I would be conflicted about a child with infantile tay-Sachs (there are probably other similar diseases, but I don’t know them). That’s a short, excruciating life, and I would not want to live it. But the idea of someone choosing euthanasia for someone else, even someone under their care, is pretty abhorrent to me. It seems too ripe for abuse, and the right to decide to end your own life should not be transferable. The ending of it can be, but only under circumstances determined by the person (so I could tell my husband that I don’t want to keep going if I can’t recognize my children, for example, and when I reach that point, he could kill me, but he can’t decide what the line is).

[–] [email protected] 5 points 11 hours ago

It's kind of related to the abortion discussion.

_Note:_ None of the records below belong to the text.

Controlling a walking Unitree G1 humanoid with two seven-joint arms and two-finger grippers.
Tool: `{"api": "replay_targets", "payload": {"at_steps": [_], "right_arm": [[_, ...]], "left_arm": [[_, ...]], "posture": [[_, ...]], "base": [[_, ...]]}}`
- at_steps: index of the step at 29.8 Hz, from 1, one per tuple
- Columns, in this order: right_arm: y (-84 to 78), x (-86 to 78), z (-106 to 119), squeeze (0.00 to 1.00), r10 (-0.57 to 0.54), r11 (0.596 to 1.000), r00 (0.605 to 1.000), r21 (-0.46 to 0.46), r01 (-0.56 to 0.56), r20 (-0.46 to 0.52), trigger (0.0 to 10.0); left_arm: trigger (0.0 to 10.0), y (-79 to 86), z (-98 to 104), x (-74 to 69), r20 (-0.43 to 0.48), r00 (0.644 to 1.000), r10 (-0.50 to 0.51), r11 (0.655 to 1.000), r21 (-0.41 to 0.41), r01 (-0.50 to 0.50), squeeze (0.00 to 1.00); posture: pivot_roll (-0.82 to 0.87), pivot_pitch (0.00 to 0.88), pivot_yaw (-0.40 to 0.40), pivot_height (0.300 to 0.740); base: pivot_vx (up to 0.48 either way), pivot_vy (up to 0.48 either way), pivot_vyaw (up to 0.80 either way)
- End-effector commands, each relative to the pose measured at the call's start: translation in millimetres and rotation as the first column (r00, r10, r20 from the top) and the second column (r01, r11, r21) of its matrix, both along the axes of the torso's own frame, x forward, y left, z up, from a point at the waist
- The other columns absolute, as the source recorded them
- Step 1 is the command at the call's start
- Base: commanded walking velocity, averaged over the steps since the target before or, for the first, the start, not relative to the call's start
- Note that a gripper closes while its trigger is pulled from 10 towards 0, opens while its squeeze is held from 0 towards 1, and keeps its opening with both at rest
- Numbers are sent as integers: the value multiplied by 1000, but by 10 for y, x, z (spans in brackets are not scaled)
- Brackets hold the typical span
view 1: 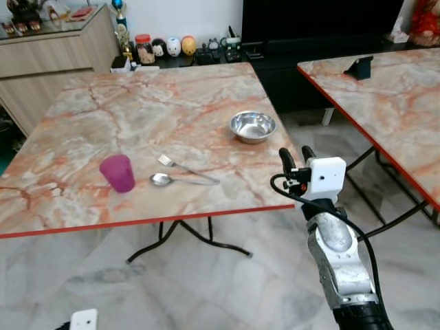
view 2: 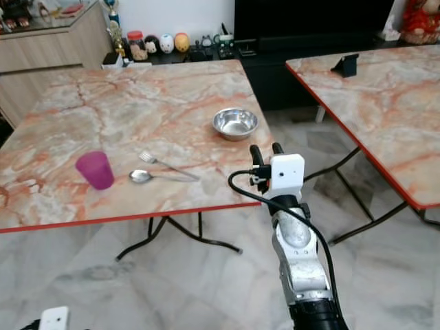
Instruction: Setting the table
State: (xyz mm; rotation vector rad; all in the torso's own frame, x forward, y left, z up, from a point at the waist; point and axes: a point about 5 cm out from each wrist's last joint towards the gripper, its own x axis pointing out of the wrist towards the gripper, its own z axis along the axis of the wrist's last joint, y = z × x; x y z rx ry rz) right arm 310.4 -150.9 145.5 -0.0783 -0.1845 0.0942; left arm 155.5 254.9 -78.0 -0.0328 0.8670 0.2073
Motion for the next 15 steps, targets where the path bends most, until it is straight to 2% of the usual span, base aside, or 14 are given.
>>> {"api": "replay_targets", "payload": {"at_steps": [1, 15], "right_arm": [[-40, 3, 22, 0, -14, 1000, 1000, 2, 14, 8, 10000], [-55, 11, 23, 0, -19, 1000, 1000, 4, 19, 5, 10000]], "left_arm": [[10000, -58, -22, 0, -22, 999, -28, 1000, 5, 28, 0], [10000, -21, 8, 54, -14, 1000, -20, 1000, -15, 20, 0]], "posture": [[-126, 0, 78, 740], [-116, 0, 71, 740]], "base": [[0, 0, 0], [0, 0, 0]]}}
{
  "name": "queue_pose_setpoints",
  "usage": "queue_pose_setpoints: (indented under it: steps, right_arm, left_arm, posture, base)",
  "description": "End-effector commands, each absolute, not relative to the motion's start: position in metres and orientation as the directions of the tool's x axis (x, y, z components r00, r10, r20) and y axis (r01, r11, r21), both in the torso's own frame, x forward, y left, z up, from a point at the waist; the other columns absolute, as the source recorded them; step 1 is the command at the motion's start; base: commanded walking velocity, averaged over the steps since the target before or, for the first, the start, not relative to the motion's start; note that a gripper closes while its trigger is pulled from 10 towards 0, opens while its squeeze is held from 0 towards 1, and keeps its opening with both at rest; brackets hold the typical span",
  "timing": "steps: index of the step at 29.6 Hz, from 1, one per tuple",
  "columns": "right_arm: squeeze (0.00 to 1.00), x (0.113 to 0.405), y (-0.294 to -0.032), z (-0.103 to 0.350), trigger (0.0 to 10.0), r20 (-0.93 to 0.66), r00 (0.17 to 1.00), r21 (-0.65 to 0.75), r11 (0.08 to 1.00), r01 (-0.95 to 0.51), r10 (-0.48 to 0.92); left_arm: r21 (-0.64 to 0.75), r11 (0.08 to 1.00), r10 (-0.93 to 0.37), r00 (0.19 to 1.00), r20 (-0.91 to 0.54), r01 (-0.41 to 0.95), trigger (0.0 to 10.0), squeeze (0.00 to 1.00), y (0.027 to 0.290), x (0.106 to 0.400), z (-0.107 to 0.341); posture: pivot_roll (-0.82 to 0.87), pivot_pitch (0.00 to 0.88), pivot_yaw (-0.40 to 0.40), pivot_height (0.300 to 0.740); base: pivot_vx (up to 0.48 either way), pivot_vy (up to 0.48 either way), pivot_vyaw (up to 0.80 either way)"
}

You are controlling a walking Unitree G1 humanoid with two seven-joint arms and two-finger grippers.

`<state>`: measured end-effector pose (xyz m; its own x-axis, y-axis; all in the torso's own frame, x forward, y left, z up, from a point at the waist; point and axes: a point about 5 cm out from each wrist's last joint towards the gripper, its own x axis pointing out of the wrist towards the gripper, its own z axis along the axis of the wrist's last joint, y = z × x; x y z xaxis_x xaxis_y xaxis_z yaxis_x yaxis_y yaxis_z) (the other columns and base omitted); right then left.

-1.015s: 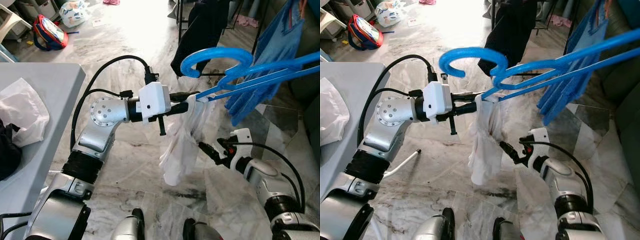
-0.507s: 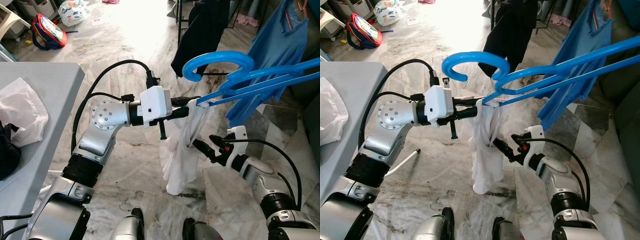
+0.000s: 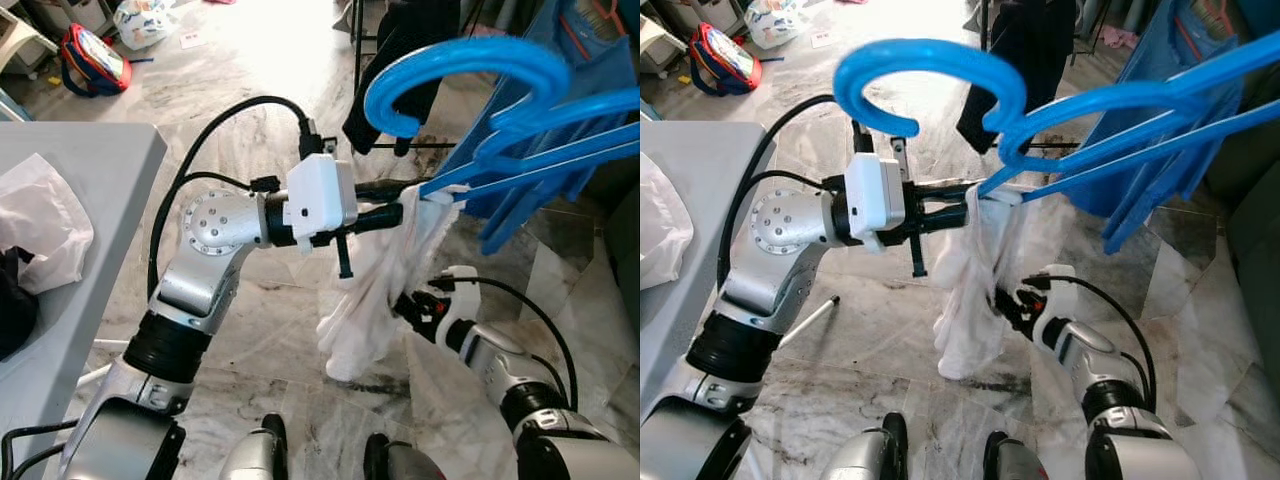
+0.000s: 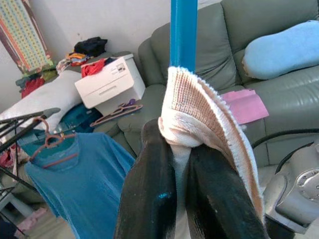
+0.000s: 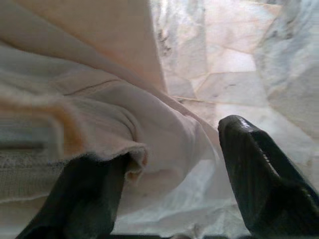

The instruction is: Hang hanger

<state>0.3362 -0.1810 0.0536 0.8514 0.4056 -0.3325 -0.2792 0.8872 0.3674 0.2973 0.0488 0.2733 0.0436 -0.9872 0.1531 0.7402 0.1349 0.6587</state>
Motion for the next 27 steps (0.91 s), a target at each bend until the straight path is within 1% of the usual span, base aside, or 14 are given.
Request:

I don't think the question is "should they be allowed to" but rather "when are they allowed to" I think that in some situations there's a case to be made for after-birth-abortion but I don't quite feel like "not wanting to deal with it" is a sufficient reason.

[–] [email protected] 3 points 11 hours ago

Well, you run into a lot of trouble.

Part of the abortion debate is centred on when, exactly, a bunch of cells can be called a person.

There's no significant group arguing that it happens after the baby is out of the womb and surviving.

There's rules in place for what happens when that new person can't survive on its own, particularly when that's combined with an inability to ever function as more than a lump.

So, the problem becomes one of deciding when, after that period, that child needs to be given the right to choose for themselves if they want to live or not. There's already the ability to just not sustain life, but if you're gong to be making the choice to end that life, you gotta get consensus on whether or not someone gets to decide it for them.

Now, I'm a long term right to death advocate. I consider the ability to choose the manner and time of our own deaths a right, one that is typically repressed, unjustly so

But when you're taking someone else's, there's a much higher standard involved. In order to take someone's life legally, you have to jump through some serious hoops under normal circumstances. It's usually only allowed after they do something very bad (by the standards of the legal system making the decision).

So, how and why are the parents making that decision? Why are they making it alone? Why not wait until the child is older and can decide for themselves? When is someone old enough?

There's more things that need to be addressed before you could even remotely hope to build consensus and make it legal.

And, from my perspective the answer is a hell no. You, me, everyone, has the right to decide the manner and time of our death (within reason). But we do not have the right to decide it for someone else.

With that in mind, it is a decision that should only be made before adulthood in the most extreme cases, where suffering is assured, and early death inevitable.

Beyond that, there are just too many problems, the same as there are with capital punishment.

Euthanasia is a difficult topic, period. Even with the right to death, are we going to obligate someone else to assist? A lot of people seeking a medical end of life can't take their own. So they need assistance. When you're involving someone that can't decide for themselves (and if someone isn't deemed capable of voting then they're not capable of choosing in this), you can't obligate a doctor to do the job. Nobody should be obligated to take someone else's life.

So, nah. If you're an adult, you should have the right, but until then, nobody else should. It still has problems, and you listed the worst of them already. But those problems are not as bad as ending someone's life without their informed consent. Kids can't form that for much of anything.